> **Assignment**
Could you say how many lines in the records include "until"? Please give the number by itself.

Records excerpted from a collection
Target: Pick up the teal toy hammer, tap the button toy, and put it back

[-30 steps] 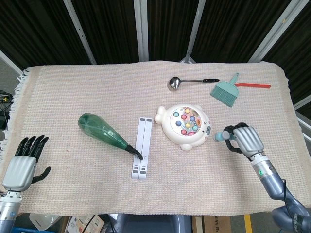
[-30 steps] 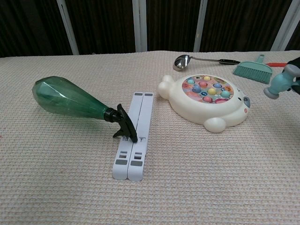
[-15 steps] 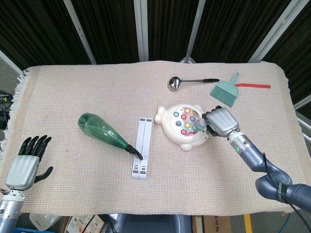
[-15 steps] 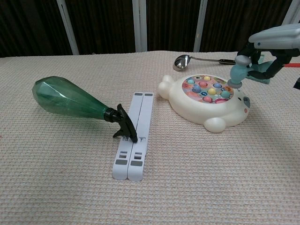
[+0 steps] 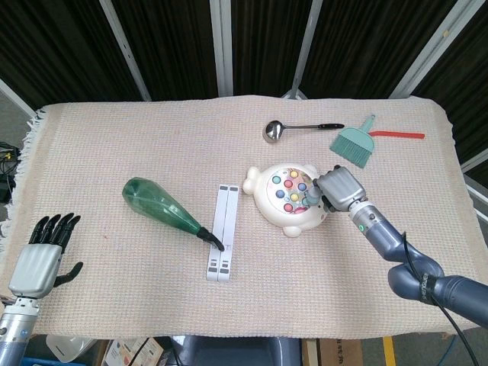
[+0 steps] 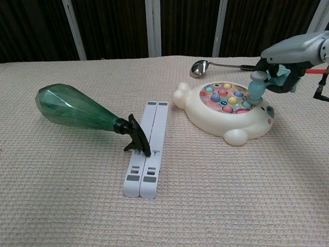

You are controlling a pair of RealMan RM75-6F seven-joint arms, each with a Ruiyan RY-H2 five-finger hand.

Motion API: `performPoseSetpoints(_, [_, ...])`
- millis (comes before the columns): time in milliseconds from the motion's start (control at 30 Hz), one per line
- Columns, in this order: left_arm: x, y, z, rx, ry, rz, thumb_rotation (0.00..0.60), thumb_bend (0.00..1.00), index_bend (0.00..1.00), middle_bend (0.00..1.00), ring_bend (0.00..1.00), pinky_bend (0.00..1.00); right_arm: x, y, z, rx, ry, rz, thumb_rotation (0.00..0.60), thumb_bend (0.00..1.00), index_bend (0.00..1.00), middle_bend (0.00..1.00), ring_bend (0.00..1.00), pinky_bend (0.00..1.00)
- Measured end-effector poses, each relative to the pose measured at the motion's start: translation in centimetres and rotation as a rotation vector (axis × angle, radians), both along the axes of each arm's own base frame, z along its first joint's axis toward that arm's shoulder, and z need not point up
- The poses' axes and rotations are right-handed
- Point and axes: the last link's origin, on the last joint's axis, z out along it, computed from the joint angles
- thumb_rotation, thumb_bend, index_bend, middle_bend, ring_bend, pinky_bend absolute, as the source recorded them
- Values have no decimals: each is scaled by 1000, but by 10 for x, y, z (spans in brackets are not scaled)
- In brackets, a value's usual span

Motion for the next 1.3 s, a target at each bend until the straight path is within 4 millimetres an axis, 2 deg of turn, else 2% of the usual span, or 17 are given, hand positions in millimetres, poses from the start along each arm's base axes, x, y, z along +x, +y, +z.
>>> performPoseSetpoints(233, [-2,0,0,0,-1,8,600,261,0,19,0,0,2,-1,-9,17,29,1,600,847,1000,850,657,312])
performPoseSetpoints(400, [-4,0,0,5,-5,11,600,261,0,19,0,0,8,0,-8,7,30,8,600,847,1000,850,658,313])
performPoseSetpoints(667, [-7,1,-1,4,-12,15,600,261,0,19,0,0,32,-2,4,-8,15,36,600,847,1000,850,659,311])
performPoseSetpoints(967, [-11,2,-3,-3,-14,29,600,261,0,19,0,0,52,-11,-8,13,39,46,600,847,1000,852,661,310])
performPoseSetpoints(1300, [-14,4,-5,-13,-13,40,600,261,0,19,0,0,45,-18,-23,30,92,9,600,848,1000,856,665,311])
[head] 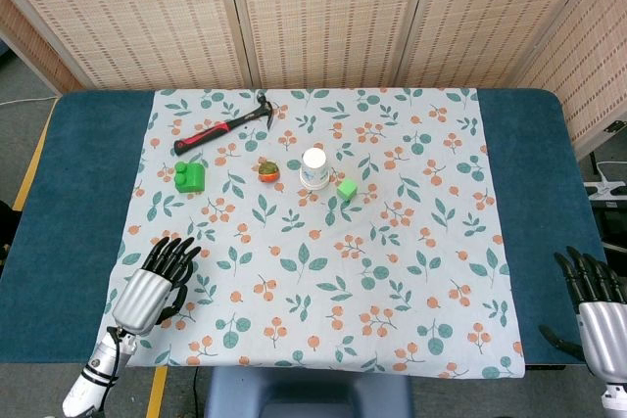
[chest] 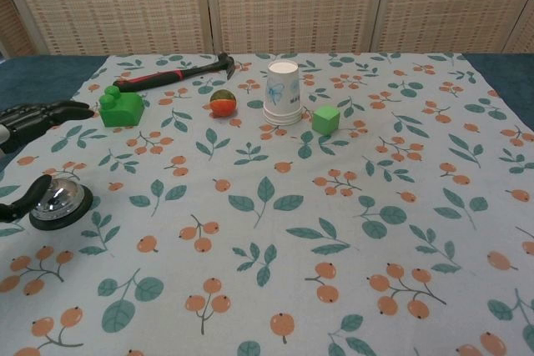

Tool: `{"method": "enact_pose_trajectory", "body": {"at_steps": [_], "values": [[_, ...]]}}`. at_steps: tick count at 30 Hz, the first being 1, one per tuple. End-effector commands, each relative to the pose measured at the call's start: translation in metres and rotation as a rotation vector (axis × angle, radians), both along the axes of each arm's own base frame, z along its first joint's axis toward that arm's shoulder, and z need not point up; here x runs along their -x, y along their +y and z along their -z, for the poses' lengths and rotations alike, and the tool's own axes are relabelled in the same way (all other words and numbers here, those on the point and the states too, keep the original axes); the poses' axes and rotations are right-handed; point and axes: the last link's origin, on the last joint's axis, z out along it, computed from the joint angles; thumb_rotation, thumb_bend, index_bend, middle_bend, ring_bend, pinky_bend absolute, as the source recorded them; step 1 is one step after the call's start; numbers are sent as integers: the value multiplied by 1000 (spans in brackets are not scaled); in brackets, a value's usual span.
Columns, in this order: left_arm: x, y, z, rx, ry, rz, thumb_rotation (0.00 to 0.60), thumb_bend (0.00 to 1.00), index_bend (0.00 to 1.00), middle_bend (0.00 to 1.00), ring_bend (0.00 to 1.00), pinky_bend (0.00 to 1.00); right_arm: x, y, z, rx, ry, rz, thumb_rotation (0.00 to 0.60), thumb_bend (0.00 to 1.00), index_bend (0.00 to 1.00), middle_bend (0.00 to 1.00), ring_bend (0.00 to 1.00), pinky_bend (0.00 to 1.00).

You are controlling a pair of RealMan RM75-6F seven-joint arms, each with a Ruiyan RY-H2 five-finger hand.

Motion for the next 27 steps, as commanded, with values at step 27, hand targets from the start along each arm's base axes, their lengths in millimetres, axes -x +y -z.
{"method": "enact_pose_trajectory", "body": {"at_steps": [27], "values": [[5,45,50,50,22,-111,600,1000,0,0,0,31,-1,3,-4,-19,-11,-11,600,16,0,0,0,82]]}}
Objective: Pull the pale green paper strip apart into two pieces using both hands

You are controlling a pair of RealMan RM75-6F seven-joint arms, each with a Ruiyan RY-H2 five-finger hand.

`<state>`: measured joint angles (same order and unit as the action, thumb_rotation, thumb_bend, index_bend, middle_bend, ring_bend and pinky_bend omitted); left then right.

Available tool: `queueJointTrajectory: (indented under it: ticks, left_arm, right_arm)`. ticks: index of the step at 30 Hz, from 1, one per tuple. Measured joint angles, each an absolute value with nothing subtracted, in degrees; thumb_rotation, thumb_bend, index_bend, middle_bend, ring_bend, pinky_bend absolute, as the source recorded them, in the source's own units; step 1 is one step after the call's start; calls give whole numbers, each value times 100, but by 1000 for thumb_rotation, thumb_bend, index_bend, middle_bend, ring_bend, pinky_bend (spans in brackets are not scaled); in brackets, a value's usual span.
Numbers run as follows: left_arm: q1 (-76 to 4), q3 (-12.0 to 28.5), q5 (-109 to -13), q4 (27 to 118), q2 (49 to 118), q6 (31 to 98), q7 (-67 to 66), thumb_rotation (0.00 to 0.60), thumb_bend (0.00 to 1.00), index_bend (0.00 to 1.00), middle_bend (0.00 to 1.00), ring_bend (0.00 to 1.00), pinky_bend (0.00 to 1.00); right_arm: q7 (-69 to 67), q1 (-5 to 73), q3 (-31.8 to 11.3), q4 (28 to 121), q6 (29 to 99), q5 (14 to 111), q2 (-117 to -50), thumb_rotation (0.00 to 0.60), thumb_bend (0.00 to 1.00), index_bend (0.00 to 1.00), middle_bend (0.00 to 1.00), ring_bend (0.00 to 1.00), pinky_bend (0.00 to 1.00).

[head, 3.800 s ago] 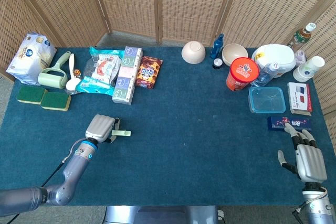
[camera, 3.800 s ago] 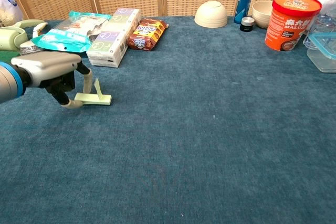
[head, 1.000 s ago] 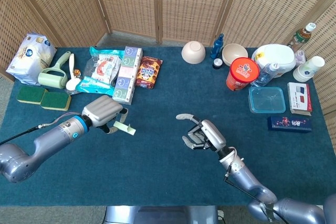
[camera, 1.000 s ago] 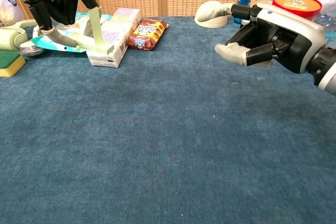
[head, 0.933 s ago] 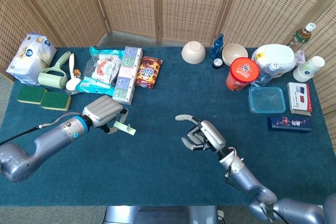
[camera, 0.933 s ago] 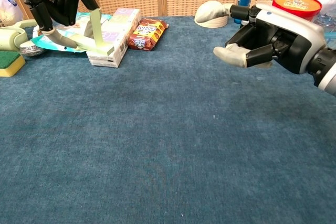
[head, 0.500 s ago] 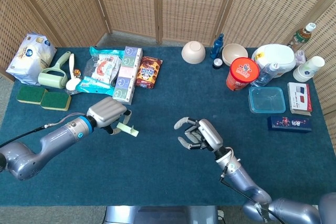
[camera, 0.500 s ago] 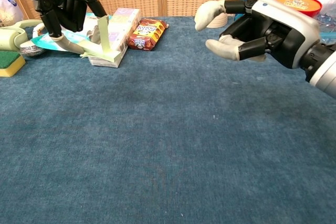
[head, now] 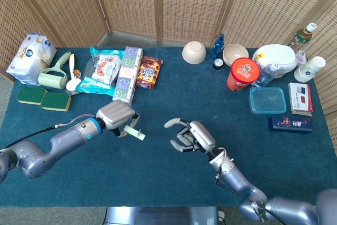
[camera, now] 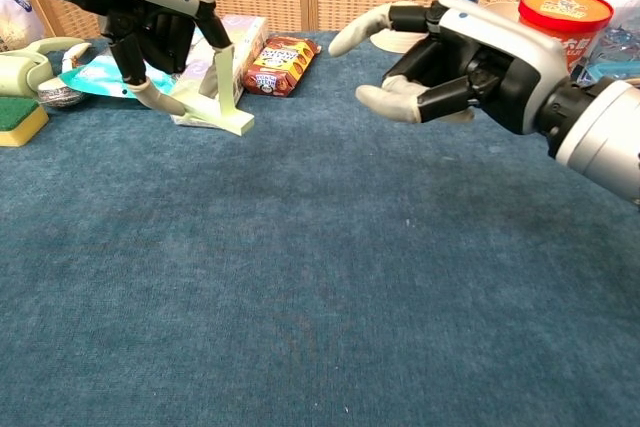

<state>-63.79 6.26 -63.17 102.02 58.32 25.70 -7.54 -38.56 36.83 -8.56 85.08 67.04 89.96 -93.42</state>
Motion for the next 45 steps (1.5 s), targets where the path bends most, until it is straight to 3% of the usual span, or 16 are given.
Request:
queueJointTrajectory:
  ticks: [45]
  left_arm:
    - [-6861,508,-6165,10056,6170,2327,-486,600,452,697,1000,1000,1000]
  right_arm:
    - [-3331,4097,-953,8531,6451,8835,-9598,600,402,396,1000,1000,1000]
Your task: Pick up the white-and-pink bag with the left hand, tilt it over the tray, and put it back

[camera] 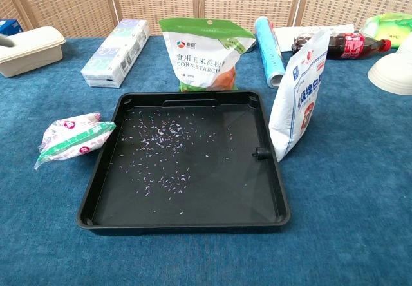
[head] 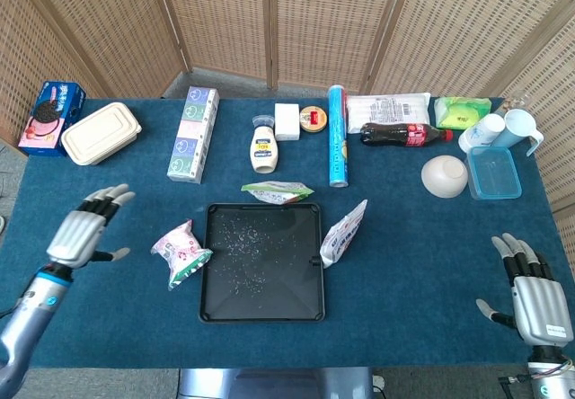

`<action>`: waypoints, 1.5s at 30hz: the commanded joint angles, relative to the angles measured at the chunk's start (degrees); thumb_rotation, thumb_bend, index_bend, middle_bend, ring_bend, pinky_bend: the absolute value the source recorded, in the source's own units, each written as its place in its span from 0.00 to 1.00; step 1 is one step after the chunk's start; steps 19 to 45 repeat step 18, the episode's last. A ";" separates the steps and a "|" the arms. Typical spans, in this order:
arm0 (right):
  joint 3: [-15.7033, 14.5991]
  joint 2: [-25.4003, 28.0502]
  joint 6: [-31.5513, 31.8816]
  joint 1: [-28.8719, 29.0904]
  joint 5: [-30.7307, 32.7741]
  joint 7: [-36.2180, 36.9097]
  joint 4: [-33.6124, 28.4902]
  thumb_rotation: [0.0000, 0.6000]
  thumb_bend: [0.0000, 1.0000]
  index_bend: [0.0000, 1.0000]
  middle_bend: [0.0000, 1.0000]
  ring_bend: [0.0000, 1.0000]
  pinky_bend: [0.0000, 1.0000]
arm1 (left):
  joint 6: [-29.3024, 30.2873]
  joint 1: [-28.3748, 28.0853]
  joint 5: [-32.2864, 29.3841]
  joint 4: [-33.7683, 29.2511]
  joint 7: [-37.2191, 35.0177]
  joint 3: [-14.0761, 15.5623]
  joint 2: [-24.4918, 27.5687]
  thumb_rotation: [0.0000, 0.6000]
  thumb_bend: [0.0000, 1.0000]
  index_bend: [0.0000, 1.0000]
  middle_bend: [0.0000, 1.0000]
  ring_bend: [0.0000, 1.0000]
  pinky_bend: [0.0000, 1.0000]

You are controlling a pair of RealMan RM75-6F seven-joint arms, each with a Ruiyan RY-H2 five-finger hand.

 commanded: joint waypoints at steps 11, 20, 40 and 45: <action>-0.29 -0.28 0.35 -0.15 -0.64 -0.73 -0.16 1.00 0.00 0.00 0.04 0.08 0.10 | 9.07 11.59 -5.30 -10.17 7.38 1.54 8.62 1.00 0.04 0.02 0.00 0.00 0.07; -0.18 -0.43 0.47 -0.18 -0.53 -0.90 0.09 1.00 0.00 0.00 0.04 0.08 0.10 | 12.52 13.69 -3.88 -6.74 8.71 0.39 5.72 1.00 0.04 0.02 0.00 0.00 0.00; -0.18 -0.43 0.47 -0.18 -0.53 -0.90 0.09 1.00 0.00 0.00 0.04 0.08 0.10 | 12.52 13.69 -3.88 -6.74 8.71 0.39 5.72 1.00 0.04 0.02 0.00 0.00 0.00; -0.18 -0.43 0.47 -0.18 -0.53 -0.90 0.09 1.00 0.00 0.00 0.04 0.08 0.10 | 12.52 13.69 -3.88 -6.74 8.71 0.39 5.72 1.00 0.04 0.02 0.00 0.00 0.00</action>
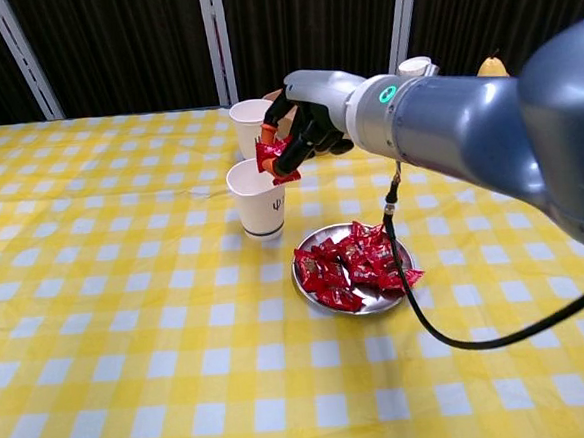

> **Task result**
2